NAME

Test::Stream::Event - Base class for events

DEPRECATED

This distribution is deprecated in favor of Test2, Test2::Suite, and Test2::Workflow.

See Test::Stream::Manual::ToTest2 for a conversion guide.

DESCRIPTION

Base class for all event objects that get passed through Test::Stream.

SYNOPSIS

package Test::Stream::Event::MyEvent;
use strict;
use warnings;

# This will make our class an event subclass (required)
use base 'Test::Stream::Event';

# Add some accessors
use Test::Stream::HashBase accessors => [qw/foo bar baz/];

# Chance to initialize some defaults
sub init {
    my $self = shift;
    # no other args in @_

    $self->SUPER::init();

    $self->set_foo('xxx') unless defined $self->foo;

    # Events are arrayrefs, all accessors have a constant defined with
    # their index.
    $self->[BAR] ||= "";

    ...
}

1;

METHODS

$dbg = $e->debug

Get a snapshot of the debug info as it was when this event was generated

$bool = $e->causes_fail

Returns true if this event should result in a test failure. In general this should be false.

$call = $e->created

Get the caller() details from when the event was generated. This is usually inside a tools package. This is typically used for debugging.

$num = $e->nested

If this event is nested inside of other events, this should be the depth of nesting. (This is mainly for subtests)

$e->update_state($state)

This callback is used by Test::Stream::Hub to give your event a chance to update the state.
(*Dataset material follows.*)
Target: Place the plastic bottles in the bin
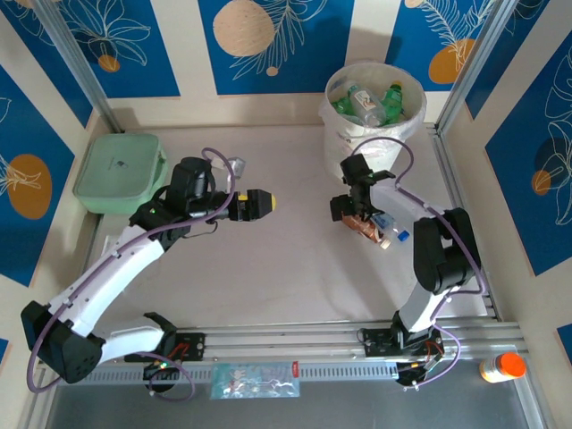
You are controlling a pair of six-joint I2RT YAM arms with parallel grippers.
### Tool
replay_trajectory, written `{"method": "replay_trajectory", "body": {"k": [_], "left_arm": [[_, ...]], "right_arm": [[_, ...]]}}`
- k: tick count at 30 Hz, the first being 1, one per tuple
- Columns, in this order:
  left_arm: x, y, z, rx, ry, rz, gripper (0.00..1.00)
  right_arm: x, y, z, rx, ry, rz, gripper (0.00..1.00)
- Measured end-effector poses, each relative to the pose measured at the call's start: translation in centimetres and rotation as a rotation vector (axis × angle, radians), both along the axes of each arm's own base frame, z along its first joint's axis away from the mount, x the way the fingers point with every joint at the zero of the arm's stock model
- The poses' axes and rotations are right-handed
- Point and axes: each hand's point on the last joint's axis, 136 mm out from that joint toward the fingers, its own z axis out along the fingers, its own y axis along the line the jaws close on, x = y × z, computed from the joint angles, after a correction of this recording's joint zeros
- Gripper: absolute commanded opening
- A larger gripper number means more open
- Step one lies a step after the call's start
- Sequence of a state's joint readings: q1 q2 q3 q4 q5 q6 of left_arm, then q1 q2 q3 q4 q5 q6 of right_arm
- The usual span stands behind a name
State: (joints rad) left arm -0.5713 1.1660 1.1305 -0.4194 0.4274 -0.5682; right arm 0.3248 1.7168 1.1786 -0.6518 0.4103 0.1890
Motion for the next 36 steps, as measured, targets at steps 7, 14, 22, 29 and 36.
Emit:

This is called BEFORE your event is passed to the formatter.

$bool = $e->global

Set this to true if your event is global, that is ALL threads and processes should see it no matter when or where it is generated. This is not a common thing to want, it is used by bail-out and skip_all to end testing.

$code = $e->terminate

This is called AFTER your event has been passed to the formatter. This should normally return undef, only change this if your event should cause the test to exit immedietly.
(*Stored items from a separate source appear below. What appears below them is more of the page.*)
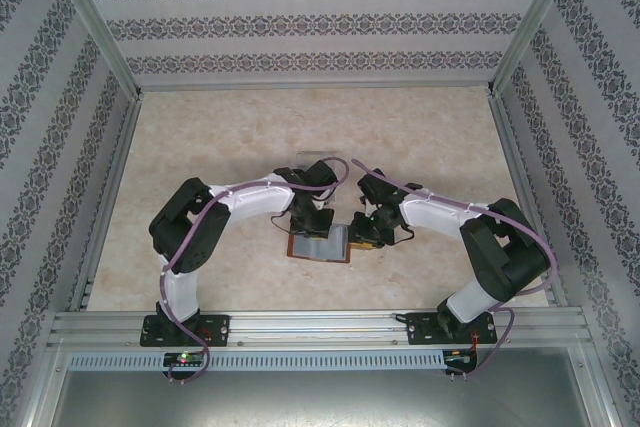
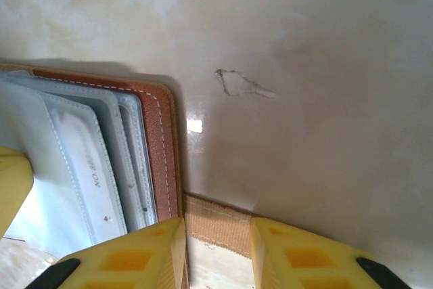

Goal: Take the credit cards out of the card holder

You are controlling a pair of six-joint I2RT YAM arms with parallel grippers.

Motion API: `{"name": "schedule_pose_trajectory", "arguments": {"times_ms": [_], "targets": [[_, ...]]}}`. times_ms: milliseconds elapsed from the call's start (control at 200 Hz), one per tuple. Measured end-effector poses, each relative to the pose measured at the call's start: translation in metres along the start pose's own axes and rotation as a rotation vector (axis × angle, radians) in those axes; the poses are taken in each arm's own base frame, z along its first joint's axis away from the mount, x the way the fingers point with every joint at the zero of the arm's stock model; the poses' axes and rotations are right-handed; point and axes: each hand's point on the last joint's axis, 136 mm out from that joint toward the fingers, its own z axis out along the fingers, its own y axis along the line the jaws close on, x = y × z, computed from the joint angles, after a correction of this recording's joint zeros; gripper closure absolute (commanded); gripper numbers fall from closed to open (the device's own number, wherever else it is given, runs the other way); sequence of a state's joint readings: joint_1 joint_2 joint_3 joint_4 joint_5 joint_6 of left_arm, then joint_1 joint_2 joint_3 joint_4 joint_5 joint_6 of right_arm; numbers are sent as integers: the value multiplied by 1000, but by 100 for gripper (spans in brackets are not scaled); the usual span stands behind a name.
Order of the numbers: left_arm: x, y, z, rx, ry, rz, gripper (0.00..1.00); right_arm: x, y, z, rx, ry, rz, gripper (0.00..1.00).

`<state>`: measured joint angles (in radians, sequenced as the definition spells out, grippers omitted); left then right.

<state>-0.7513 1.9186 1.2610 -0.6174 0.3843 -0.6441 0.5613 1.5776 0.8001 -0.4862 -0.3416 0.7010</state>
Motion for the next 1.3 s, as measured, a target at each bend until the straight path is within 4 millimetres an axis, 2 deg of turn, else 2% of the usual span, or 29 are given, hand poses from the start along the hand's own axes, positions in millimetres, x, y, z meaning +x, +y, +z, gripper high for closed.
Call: {"name": "schedule_pose_trajectory", "arguments": {"times_ms": [125,340,555,874,1299], "targets": [[2,1,0,8,-3,1,99,0,5,-1,-19,-1,-1,68],[1,1,1,32,-14,-5,100,-1,30,-6,-120,-15,-13,69],[0,2,1,76,-15,-25,100,-3,47,-5,-190,-12,-16,69],[0,3,1,144,-14,-55,100,-3,48,9,-197,19,-4,68],[0,1,0,294,-13,-135,100,-3,53,11,-225,29,5,69]]}}
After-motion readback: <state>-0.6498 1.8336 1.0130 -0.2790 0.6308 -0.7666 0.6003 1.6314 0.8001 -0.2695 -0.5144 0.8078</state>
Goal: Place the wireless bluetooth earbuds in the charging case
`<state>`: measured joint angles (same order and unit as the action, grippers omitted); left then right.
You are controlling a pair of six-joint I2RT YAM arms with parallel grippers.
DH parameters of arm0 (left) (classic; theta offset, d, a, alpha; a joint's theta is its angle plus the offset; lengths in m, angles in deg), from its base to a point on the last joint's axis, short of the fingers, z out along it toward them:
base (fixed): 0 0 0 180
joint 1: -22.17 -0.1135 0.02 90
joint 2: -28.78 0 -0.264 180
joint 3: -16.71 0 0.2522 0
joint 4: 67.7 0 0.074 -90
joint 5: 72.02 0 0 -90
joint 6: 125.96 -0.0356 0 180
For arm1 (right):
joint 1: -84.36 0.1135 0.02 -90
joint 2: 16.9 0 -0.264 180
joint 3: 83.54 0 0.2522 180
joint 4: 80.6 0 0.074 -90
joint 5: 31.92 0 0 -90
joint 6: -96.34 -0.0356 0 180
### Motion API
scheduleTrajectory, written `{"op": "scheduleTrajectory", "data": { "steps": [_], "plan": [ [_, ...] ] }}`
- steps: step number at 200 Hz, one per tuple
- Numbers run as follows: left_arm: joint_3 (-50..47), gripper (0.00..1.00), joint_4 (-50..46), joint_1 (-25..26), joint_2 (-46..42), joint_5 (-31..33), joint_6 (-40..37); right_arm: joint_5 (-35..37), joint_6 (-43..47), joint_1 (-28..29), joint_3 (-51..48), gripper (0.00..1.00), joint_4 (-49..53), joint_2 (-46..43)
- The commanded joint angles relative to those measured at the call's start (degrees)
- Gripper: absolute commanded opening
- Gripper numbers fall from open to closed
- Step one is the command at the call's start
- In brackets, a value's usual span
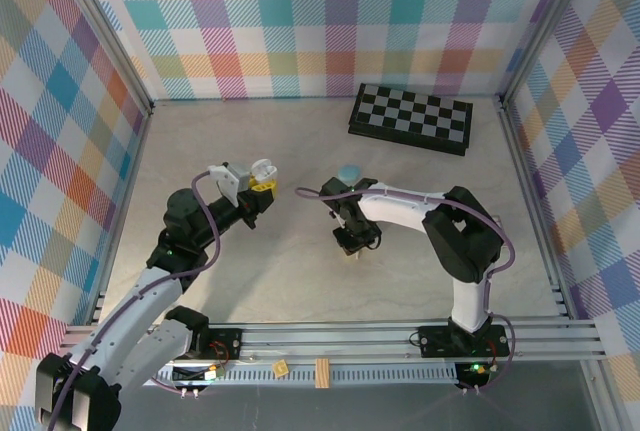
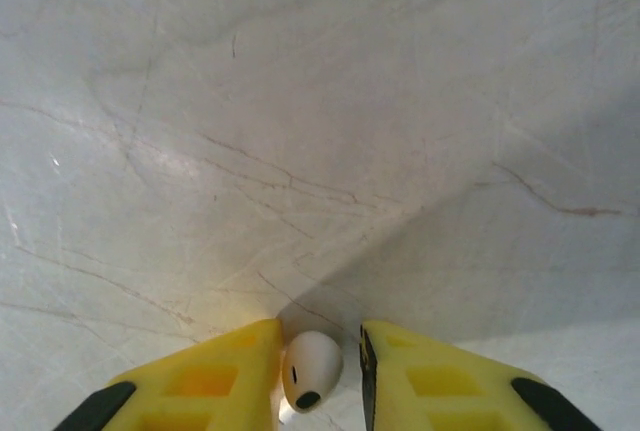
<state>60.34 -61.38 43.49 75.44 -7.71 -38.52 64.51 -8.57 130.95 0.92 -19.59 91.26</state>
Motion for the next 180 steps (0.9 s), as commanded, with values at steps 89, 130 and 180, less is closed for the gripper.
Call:
{"op": "scheduleTrajectory", "data": {
  "steps": [89,130,180],
  "plan": [
    [1.6,0.12,1.9,0.5,-0.2,-0.2,-2.4,-9.6,0.5,-3.7,16.4,0.43,19.1,9.0],
    [1.2,0.12,1.6,0.5,-0.4,0.2,-3.0,-9.4,0.5,-3.7,20.3,0.36,21.7,14.3],
    [1.4,0.12,1.6,0.5,0.2,0.3,-3.6,-8.2,0.6,-3.7,21.0,0.31,23.1,15.2]
  ]
}}
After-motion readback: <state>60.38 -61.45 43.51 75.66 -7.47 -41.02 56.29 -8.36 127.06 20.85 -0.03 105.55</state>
If you want this event to cause the test to exit you should return the exit code here. Exit code of 0 means exit success, any other integer means exit with failure.

This is used by Test::Stream::Event::Plan to exit 0 when the plan is 'skip_all'. This is also used by Test::Stream::Event:Bail to force the test to exit with a failure.
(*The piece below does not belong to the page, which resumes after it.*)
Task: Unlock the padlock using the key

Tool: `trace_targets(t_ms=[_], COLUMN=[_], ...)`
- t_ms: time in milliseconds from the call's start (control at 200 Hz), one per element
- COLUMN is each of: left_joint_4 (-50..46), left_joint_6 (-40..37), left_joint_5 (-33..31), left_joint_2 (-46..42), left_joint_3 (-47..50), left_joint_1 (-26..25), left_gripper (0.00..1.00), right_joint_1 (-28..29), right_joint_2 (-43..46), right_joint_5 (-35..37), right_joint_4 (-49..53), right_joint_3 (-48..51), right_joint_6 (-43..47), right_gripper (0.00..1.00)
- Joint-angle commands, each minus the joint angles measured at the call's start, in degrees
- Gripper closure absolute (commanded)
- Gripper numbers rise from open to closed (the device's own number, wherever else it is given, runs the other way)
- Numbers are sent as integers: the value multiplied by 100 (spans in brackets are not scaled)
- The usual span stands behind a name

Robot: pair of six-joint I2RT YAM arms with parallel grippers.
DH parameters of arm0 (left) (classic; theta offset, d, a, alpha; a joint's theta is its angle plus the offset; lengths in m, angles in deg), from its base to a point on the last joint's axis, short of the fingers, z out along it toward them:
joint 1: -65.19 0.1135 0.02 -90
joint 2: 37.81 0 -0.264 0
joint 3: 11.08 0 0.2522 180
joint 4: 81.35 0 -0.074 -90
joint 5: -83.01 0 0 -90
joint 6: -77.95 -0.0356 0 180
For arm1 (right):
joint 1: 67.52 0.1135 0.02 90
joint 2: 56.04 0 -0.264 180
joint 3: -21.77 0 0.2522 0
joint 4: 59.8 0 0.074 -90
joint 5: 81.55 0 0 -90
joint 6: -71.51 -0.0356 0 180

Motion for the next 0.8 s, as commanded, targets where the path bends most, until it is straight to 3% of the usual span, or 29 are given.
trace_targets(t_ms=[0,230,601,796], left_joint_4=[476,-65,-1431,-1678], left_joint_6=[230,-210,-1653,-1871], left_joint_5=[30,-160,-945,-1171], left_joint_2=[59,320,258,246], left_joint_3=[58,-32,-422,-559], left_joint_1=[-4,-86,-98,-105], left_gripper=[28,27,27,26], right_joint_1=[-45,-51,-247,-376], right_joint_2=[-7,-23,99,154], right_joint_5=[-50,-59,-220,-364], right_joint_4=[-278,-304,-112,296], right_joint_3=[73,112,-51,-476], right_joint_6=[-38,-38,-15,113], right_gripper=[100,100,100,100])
This is called after the event has been sent to the formatter in order to ensure the event is seen and understood.

@output = $e->to_tap($num)

This is where you get the chance to produce TAP output. The input argument $num will either be the most recent test number, or undefined. The output should be a list of arrayrefs, each arrayref should have exactly 2 values: $HID, $TEXT. The HID tells the formatter which output handle to use (see the constants provided by Test::Stream::Formatter::TAP), $TEXT should be the text that is output to the specified handle.

Example:

package Test::Stream::Event::MyEvent;
use base 'Test::Stream::Event';
use Test::Stream::Formatter::TAP qw/OUT_STD OUT_TODO OUT_ERR/;

sub to_tap {
    my $self = shift;
    my ($num) = @_;

    # Using test numbers
    if (defined $num) {
        return (
            [OUT_STD, "# Got MyEvent!"],
            [OUT_ERR, "# The last test was $num"],
        );
    }

    # Not using test numbers.
    return (
        [OUT_STD, "# Got MyEvent!"],
    );
}

SOURCE

The source code repository for Test::Stream can be found at http://github.com/Test-More/Test-Stream/.

MAINTAINERS

Chad Granum <exodist@cpan.org>

AUTHORS

Chad Granum <exodist@cpan.org>

COPYRIGHT

Copyright 2015 Chad Granum <exodist7@gmail.com>.

This program is free software; you can redistribute it and/or modify it under the same terms as Perl itself.